Task »
State how many lines of the records below contain the word "trace", giving the number and nothing else.
┄┄┄┄┄┄
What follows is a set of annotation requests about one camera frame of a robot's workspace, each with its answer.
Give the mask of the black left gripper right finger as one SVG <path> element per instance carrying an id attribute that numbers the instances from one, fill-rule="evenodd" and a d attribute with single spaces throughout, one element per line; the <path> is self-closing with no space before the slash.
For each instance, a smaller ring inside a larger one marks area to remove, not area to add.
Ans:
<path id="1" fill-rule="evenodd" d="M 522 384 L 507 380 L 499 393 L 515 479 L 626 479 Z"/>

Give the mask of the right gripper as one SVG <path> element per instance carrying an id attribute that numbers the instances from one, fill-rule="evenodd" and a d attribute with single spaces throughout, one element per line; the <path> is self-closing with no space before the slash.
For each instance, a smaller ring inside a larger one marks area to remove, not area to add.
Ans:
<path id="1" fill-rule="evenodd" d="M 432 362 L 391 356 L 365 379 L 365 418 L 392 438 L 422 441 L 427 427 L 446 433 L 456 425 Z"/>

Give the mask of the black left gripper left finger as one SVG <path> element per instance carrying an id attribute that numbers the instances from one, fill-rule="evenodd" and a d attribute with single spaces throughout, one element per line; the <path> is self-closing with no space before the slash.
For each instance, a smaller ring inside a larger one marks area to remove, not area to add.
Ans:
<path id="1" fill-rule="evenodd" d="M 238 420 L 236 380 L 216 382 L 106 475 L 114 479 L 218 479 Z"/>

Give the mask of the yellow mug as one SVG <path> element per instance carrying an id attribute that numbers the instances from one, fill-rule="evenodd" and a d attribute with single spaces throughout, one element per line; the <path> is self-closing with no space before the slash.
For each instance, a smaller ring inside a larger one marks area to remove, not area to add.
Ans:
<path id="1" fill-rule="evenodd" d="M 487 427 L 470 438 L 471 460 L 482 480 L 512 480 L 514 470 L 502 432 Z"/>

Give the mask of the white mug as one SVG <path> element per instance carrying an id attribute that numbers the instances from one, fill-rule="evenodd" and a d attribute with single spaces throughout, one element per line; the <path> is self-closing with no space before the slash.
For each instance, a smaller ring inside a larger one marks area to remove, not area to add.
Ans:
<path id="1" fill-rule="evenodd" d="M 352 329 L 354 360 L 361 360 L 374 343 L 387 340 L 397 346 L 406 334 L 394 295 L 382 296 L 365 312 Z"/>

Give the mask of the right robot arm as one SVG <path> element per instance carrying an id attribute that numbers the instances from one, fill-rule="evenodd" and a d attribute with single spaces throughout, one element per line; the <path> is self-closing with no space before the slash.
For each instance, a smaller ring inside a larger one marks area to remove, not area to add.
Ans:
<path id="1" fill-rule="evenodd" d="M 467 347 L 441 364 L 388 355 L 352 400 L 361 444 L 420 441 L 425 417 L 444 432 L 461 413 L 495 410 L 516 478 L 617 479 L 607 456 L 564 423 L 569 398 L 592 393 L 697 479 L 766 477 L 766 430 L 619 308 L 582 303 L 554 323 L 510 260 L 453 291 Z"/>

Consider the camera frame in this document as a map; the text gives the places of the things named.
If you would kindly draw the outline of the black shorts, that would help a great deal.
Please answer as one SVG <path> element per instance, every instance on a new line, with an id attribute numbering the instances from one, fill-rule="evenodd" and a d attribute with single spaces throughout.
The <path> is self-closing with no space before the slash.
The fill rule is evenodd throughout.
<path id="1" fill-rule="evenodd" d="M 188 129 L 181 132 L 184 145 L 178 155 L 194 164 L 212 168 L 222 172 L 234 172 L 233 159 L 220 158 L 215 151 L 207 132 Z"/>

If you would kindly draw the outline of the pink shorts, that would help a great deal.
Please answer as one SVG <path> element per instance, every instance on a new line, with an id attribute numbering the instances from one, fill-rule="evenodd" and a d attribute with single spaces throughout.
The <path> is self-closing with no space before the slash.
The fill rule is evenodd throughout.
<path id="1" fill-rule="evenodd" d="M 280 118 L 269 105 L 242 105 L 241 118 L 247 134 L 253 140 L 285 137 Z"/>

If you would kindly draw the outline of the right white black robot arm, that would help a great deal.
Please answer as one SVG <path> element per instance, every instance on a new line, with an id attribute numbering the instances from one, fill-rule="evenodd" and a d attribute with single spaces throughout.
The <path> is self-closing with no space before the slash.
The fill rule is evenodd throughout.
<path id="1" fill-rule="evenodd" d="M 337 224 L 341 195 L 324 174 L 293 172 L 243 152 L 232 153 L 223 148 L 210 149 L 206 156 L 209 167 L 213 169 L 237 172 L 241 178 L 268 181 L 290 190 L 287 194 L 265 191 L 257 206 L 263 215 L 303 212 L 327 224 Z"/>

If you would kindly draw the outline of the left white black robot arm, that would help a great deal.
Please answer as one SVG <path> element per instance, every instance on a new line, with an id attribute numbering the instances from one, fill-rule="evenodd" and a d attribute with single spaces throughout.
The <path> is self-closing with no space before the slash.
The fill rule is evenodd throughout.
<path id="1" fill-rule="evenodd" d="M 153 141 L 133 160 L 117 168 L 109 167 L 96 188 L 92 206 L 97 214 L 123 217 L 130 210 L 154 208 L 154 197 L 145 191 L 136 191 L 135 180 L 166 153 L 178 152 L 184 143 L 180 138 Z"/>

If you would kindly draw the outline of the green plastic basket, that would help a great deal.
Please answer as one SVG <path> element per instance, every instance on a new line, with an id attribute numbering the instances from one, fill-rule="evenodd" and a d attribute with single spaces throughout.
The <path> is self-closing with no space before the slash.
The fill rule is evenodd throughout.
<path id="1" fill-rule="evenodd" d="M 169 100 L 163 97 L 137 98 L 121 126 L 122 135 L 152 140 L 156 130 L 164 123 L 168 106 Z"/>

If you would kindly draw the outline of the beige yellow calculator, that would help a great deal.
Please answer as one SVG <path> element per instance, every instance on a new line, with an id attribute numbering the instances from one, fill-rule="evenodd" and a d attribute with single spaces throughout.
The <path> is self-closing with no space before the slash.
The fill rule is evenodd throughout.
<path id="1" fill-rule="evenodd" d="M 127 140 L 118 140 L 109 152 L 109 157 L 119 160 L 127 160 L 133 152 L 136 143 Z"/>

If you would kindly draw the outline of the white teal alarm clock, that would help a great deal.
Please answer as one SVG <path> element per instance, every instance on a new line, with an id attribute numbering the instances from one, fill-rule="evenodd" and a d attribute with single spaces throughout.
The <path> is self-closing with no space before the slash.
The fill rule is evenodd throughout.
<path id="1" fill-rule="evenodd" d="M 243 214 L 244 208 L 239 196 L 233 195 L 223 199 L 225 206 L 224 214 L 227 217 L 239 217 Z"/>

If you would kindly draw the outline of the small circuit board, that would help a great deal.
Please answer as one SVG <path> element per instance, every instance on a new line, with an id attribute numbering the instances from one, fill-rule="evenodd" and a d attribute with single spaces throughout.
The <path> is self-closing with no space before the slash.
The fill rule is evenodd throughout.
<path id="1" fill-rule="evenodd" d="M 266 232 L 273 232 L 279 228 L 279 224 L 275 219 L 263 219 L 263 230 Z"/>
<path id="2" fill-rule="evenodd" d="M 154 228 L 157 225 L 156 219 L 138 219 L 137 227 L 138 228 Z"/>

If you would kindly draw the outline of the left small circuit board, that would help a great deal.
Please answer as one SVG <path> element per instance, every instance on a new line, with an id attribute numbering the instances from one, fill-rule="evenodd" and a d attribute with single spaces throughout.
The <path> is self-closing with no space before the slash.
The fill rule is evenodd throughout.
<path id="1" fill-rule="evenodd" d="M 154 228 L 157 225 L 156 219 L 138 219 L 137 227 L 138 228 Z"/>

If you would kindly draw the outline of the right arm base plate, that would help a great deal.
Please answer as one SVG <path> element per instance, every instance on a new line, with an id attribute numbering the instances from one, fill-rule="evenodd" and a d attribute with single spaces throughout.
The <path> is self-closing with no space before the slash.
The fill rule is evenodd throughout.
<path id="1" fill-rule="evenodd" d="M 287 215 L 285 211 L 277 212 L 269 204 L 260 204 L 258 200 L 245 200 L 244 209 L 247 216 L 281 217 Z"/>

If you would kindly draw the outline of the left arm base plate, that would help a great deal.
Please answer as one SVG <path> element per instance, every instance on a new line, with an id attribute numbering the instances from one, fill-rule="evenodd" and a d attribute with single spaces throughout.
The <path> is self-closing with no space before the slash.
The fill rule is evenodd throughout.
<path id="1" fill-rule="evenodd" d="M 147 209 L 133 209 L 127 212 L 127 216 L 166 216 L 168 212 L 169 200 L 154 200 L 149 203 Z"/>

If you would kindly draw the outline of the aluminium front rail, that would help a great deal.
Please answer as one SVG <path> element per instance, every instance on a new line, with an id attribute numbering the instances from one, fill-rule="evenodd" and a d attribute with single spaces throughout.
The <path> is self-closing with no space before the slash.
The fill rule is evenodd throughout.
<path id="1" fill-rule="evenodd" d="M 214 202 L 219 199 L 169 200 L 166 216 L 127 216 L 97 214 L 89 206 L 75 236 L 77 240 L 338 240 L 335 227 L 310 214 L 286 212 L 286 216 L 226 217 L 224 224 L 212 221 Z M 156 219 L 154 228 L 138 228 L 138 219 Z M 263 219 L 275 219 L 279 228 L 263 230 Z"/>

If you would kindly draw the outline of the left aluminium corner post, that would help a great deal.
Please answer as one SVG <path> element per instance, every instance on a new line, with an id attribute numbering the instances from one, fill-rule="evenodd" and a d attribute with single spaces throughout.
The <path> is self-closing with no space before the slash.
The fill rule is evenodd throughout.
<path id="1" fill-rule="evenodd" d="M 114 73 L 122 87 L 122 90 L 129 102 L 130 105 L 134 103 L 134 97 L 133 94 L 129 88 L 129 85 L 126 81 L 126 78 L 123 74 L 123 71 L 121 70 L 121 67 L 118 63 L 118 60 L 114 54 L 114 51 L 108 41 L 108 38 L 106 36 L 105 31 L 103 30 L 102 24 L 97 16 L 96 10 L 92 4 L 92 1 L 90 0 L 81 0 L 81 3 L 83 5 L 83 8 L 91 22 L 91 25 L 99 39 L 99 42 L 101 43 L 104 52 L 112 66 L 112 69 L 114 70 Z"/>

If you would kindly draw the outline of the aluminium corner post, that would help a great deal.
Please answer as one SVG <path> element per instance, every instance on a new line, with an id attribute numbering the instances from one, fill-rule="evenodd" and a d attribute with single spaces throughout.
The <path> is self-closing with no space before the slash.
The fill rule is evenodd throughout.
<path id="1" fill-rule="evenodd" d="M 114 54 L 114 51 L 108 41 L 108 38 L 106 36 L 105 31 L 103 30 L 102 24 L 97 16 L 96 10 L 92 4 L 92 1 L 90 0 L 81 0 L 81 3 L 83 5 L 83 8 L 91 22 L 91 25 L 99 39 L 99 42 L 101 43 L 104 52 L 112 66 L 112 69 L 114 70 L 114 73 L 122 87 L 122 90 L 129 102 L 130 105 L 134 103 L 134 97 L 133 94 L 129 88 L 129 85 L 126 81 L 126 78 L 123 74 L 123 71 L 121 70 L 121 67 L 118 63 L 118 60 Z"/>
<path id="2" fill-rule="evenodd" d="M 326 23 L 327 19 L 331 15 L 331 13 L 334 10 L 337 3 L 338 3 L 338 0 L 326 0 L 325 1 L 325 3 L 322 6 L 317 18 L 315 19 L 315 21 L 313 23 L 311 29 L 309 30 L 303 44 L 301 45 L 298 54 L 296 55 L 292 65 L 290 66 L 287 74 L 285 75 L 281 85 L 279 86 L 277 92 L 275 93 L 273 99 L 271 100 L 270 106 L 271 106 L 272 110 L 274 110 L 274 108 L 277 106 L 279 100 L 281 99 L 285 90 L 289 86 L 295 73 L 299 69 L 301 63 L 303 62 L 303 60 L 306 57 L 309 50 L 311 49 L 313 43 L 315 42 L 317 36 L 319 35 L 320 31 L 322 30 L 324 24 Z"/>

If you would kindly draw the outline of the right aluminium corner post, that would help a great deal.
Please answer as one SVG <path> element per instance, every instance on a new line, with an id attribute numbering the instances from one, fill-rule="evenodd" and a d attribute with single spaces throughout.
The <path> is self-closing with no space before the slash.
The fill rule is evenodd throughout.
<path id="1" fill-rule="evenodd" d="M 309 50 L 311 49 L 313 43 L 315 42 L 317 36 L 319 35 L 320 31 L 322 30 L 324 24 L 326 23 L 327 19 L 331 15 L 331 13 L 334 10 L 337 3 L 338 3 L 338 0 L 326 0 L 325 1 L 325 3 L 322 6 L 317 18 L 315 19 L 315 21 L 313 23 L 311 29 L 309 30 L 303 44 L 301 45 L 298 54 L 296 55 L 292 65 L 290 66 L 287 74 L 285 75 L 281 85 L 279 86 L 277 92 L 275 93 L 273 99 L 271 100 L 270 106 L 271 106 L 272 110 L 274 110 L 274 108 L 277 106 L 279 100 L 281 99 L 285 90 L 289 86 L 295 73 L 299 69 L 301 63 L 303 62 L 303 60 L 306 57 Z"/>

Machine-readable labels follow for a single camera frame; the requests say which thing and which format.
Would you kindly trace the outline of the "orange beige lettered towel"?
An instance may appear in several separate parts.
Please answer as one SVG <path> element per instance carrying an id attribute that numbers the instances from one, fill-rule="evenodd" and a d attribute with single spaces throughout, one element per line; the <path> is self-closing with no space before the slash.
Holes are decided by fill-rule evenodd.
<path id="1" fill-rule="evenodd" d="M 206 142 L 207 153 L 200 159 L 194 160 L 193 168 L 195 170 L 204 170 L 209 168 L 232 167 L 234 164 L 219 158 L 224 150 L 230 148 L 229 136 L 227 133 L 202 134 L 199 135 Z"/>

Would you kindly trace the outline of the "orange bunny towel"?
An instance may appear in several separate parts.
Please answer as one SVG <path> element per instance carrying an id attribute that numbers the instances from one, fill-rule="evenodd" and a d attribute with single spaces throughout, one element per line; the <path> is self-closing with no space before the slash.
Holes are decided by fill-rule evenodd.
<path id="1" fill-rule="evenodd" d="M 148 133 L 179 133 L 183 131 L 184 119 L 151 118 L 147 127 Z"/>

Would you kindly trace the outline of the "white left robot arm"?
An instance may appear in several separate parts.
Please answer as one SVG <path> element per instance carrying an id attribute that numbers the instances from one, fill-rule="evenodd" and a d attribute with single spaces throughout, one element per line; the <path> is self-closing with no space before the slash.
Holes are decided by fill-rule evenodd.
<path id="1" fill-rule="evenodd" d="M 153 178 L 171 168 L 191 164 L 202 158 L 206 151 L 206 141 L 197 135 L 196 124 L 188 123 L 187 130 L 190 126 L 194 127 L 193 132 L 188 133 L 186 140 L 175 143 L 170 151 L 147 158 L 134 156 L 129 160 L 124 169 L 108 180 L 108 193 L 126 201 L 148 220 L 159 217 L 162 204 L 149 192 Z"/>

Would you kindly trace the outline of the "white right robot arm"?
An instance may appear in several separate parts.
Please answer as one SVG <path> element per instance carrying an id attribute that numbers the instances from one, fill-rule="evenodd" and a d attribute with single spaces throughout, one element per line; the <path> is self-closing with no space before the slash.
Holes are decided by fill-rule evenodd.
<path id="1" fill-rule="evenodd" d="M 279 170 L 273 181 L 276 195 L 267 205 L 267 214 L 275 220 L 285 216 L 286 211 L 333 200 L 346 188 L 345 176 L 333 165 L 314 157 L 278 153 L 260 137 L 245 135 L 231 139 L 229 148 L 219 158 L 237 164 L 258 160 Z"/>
┄┄┄┄┄┄
Result of the task »
4